Spend money on an expensive ticket and new outfit? Well, did you know the other event is only $5 less than the “school supervised dance” with “supervised school personnel”? Where did you hear that the students would be sent home if one person didn’t follow the rules? Instead of just listening to your student, why wouldn’t these questions, as a parent, be addressed with the school?

If this were the case, the wristband policy would have worked, the complaints about the lights being turned on at other events because of this inappropriate behavior, wouldn’t have been a concern by students. Well, honestly, there would have been no need because “they learned how to behave in a large group social setting”.

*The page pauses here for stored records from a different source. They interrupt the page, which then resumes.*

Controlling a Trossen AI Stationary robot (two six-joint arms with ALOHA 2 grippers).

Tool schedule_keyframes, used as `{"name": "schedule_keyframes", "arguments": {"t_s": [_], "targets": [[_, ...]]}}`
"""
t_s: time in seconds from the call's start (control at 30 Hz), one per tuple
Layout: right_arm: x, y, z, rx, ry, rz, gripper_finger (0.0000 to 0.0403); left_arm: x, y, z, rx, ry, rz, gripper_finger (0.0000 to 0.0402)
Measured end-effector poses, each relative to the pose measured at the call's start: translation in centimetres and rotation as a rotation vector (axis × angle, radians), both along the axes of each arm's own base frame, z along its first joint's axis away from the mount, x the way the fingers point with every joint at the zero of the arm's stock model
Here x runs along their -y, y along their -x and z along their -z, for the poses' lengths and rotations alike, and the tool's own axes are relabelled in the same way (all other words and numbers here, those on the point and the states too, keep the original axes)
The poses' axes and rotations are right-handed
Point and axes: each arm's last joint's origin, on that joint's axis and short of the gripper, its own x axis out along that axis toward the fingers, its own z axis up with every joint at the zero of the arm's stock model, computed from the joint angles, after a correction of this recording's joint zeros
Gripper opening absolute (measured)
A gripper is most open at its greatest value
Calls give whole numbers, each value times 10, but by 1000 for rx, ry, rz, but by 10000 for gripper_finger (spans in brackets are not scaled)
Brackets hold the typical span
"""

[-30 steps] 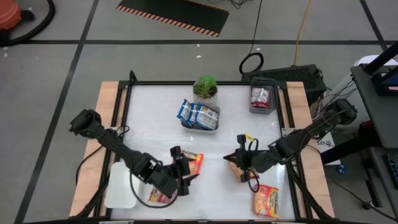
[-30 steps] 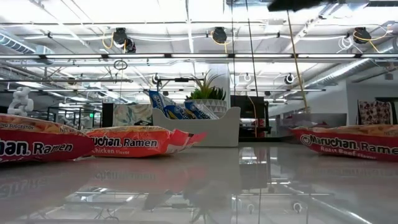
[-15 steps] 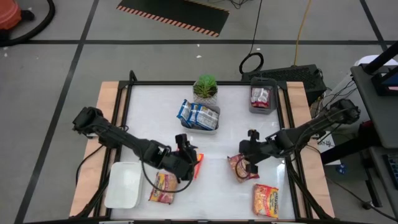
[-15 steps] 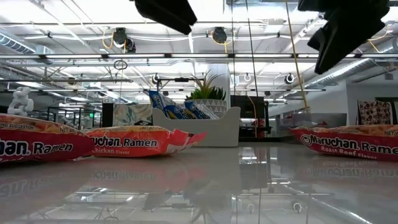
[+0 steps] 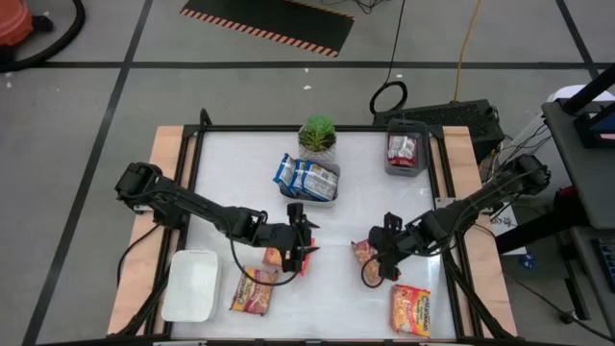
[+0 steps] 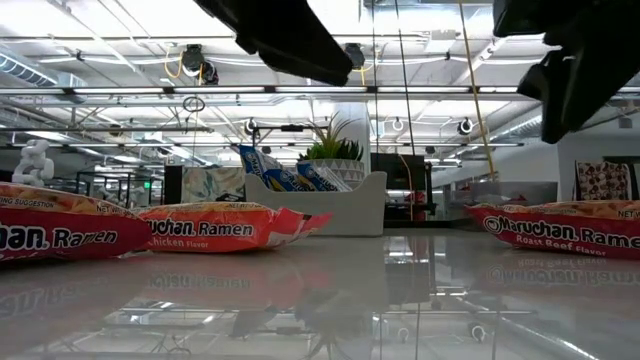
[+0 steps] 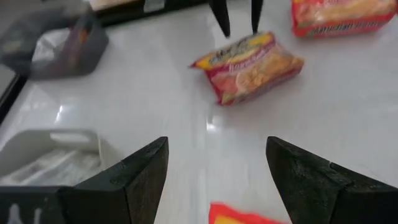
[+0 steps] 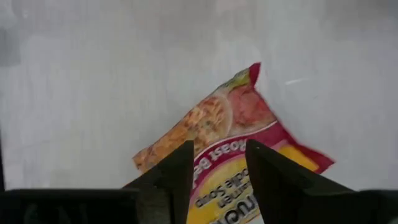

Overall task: Sort Maruchan noodles
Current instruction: Put the right red noodle pack into the black bin

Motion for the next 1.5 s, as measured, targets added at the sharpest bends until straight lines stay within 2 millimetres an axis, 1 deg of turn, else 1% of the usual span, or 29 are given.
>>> {"name": "schedule_keyframes", "arguments": {"t_s": [0.1,0.2,0.27,0.4,0.47,0.53,0.6,0.73,0.8,0.9,1.03,1.1,1.23,1.33,1.5], "targets": [[-7,4,0,-5,-15,-14,141,-6,-2,3,45,3,-9,273],[-14,8,0,-7,-24,-30,141,-11,-6,9,32,5,-31,273],[-17,10,0,-13,-33,-26,141,-10,-10,15,30,9,-26,273],[-18,16,2,-46,-19,28,141,-5,-21,29,59,52,46,273],[-13,20,4,-79,38,96,141,-2,-28,35,44,62,71,273],[-4,25,9,-140,102,156,138,-1,-34,40,6,52,74,273],[4,30,17,-199,133,190,133,1,-40,39,-1,51,73,273],[15,38,39,-292,108,202,116,3,-49,42,-35,57,63,273],[21,39,52,-308,80,194,104,4,-50,45,-47,56,64,273],[30,37,69,-268,43,177,88,5,-52,47,-49,64,75,273],[36,29,84,-154,-109,107,74,5,-53,54,-69,62,76,273],[35,21,83,-70,-162,69,70,5,-53,54,-66,70,86,273],[37,14,80,3,-164,36,68,7,-54,57,-92,142,180,273],[41,12,80,13,-152,55,68,10,-56,61,-94,202,242,273],[45,12,81,4,-146,69,68,11,-58,70,-109,228,217,273]]}}
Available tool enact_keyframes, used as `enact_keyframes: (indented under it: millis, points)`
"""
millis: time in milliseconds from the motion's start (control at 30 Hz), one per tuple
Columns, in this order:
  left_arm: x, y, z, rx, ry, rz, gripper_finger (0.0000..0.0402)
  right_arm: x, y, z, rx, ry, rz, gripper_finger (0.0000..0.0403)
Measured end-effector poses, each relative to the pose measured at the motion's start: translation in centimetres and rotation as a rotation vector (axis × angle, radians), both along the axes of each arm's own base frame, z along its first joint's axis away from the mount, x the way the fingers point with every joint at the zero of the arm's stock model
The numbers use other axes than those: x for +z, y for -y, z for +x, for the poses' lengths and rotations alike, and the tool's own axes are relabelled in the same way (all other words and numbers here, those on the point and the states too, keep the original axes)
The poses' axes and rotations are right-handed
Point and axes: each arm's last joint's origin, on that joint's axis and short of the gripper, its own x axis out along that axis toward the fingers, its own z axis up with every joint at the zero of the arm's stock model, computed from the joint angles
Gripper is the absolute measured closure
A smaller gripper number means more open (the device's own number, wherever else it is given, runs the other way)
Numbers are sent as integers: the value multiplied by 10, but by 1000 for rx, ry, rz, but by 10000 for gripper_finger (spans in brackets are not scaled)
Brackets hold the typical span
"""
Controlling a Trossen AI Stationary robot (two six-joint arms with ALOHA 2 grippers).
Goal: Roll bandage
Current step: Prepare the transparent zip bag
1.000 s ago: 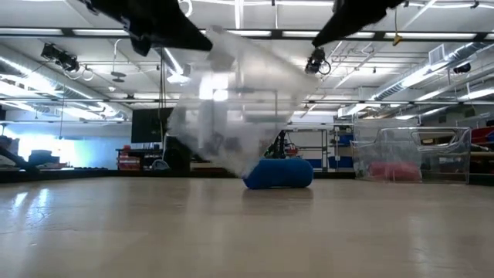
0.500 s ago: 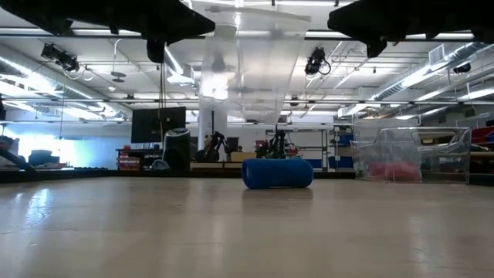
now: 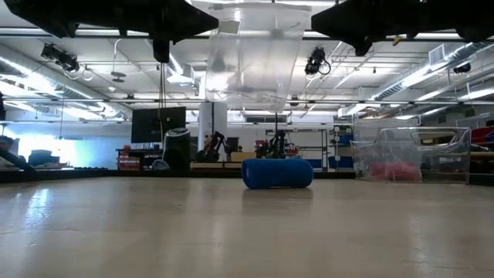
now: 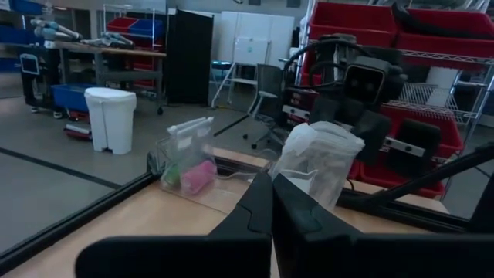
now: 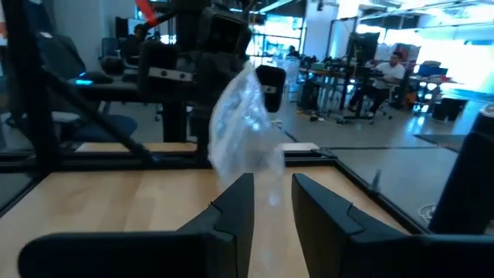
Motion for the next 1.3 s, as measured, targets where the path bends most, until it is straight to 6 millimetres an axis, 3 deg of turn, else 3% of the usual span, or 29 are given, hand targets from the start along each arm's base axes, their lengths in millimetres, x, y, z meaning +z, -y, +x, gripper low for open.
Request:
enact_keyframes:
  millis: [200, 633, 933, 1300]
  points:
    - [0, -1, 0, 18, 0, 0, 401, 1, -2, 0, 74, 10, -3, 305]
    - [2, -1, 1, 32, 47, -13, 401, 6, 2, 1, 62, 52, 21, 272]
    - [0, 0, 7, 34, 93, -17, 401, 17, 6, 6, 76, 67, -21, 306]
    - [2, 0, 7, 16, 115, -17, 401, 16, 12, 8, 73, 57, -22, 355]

The situation, why is it anyone else’s responsibility to handle the situation. Shouldn’t this concern be addressed between a parent and child? It is up to the parents to distinguish what is appropriate and what is not. What leads to bad consequences and good ones? “This situation” leads to inappropriate behavior, such as, rape, harassment, touching, etc. that a parent should be educating their child on. It is not just the responsibility of SWHS to address these concerns. So who is really “dumping this situation”?
Dances are for students, not for the adults. The students will lose out on this situation, which yes is sad, however it is their decision because they have chosen the bumping and grinding over supporting their own classmates. The students and parents are making their own decision, based on a form of inappropriate dancing and behavior.

I, as well, hope the student-organized function will go well. However, the word “hope” is extremely important. The bumping and grinding, which is the controversy in this matter, will not be encouraged at the school event. Ensuring the uncomfortable feelings and protection of the students are the main priority. At the school events, you do not have to “hope” it to go well. You will know that students are provided a safe atmosphere, with no drinking or drugs, with supervision and most definitely a good time.

Good for you that you are sending your student to the student event Friday night. My student will be attending a school dance on Saturday night, and for me, I DON’T HAVE TO HOPE! I WILL know my student will be in the safe hands of staff and their peers. The encouragement for this behavior shows how accountable the students are and how much parents really know what is going on in their students’ lives.